Tak lama kemudian, sepasang burung hitam tampak berhenti di dekat Pangeran. Pangeran menatap mereka dan memohon dengan letihnya,
“Teman yang baik hati, pergilah dan berikan saputangan ini kepada ayahku, sang Raja. Tolong beritahu, bahwa anaknya tersesat di tengah hutan batu giok!” ,
“Pangeran yang baik hati, kami sedang terburu-buru karena harus membuat sarang sebelum daunnya menjadi kuning”. Dan mereka terbang, meninggalkan Pangeran dengan kesengsaraannya.
Burung Tit Biru datang di samping Pangeran. “Burung biru yang indah, terbanglah dengan cepat ke istana ayahku. Tolong beritahu dia, bahwa anaknya ketakutan di hutan ini.”
“Maafkan aku, Pangeran Kecil. Setelah meninggalkanmu, aku pasti langsung lupa telah bertemu denganmu. Begitulah aku, berkepala kosong!”
Dan burung Tit Biru terbang, riang, ke langit biru.
Pangeran kehilangan semua harapan untuk diselamatkan. Di saat itu, seekor burung cokelat kecil, tiba-tiba hinggap di tangan Pangeran. Dia adalah burung yang berhati baik dan penuh kasih. Ia sedih melihat Pangeran yang tampak putus asa. Dia harus melakukan sesuatu untuk menyelamatkan Pangeran Kecil yang baik hati itu. Dia meraih saputangan bernoda darah yang dilukis dengan darah dan berangkat untuk terbang ke istana.
Itu adalah perjalanan yang sangat panjang untuk burung kecil seperti itu! Dia memberanikan dirinya untuk terus terbang. Akhirnya dia sampai di istana, dan dengan kelelahan jatuh di kaki sang Raja dan Ratu, yang sedang menunggu dengan cemas anaknya kembali.
Raja cepat-cepat mengambil burung kecil itu dan meletakkannya di tangan Ratu, agar bisa menghiburnya. Kemudian, ia melihat saputangan bordir merah itu. Hatinya tenang. Ia pun berangkat untuk mencari puteranya.
Dan demikian Pangeran Kecil itu berhasil diselamatkan. Pangeran memberi penghargaan pada teman baiknya. Dia menjuluki burung cokelat kecil itu Ksatria Bunga Mawar. Ia tidak memberi medali untuk kehormatan besar ini, melainkan menghiasi dada burung itu dengan sekuntum bunga mawar berwarna merah tua. Robin tampak indah dengan dadanya yang berkobar seperti warna sinar matahari yang berapi-api.
Burung kecil itu bangga dan terharu mendapat kehormatan itu. Dia membantu pangeran dengan maksud yang tulus. Bukan untuk mendapatkan kehormatan itu.
Burung itu adalah burung robin berdada merah. Sebagai tanda terima kasihnya kepada burung itu, sang Raja menjadikannya teman sejati masyarakat kerajaannya.
Ratu juga ingin melindungi seluruh burung robin dari dinginnya cuaca musim salju. Di musim dingin, memang banyak burung robin yang mati kedinginan. Karena itu, Ratu memerintah rakyatnya untuk selalu membantu burung robin berdada merah.
Itulah sebabnya, setiap kali musim dingin tiba, si robin burung kecil berdada merah biasa datang ke rumah-rumah, dan akan mengetuk dengan berani jendela rumah manusia untuk meminta makanan. Dengan cara itulah burung-burung robin bisa bertahan sampai musim semi berikutnya.
Sampai hari ini, perjanjian antara manusia dan burung robin tersebut tidak pernah terputus. Selama berabad-abad, burung robin telah mengerti bahwa dia tidak perlu takut pada Manusia. Inilah puisi yang dibuat Pangeran Kecil untuk burung robin.

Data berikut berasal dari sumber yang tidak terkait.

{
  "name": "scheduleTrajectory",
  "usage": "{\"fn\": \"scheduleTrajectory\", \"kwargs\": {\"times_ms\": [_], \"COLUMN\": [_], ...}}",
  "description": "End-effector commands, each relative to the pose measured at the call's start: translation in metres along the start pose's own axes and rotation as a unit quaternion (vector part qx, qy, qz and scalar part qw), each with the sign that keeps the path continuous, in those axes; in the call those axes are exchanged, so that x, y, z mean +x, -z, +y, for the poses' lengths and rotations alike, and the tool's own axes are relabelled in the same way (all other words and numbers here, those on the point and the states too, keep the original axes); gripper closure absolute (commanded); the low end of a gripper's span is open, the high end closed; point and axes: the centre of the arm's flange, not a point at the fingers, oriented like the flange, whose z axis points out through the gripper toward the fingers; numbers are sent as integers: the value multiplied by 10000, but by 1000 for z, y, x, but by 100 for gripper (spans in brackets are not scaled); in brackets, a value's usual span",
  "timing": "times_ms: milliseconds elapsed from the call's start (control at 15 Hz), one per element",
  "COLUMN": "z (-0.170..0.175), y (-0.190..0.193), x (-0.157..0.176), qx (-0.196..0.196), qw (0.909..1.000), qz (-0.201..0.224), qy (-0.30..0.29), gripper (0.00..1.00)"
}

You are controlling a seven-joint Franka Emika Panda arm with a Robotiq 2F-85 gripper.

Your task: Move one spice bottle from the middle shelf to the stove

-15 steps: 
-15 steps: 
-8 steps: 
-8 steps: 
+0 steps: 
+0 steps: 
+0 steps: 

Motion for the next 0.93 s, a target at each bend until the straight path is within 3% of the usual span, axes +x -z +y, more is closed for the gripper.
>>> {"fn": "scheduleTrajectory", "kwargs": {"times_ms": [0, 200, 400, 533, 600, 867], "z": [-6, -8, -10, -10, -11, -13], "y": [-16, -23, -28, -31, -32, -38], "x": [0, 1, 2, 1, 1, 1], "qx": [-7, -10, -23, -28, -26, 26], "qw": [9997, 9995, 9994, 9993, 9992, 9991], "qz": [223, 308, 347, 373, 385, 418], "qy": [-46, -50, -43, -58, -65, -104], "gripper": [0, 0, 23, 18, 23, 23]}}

Si kecil robin berdada merah
kau menyalakan hari-hari kami yang membosankan
Kami akan terus melindungi kau.
Dengan cara ini, kau akan bertahan,
dan musim berganti untuk memberi kami
kesenangan yang lebih besar lagi.
Kau akan selalu menjadi percikan merah
di kehidupan musim dingin putih kami.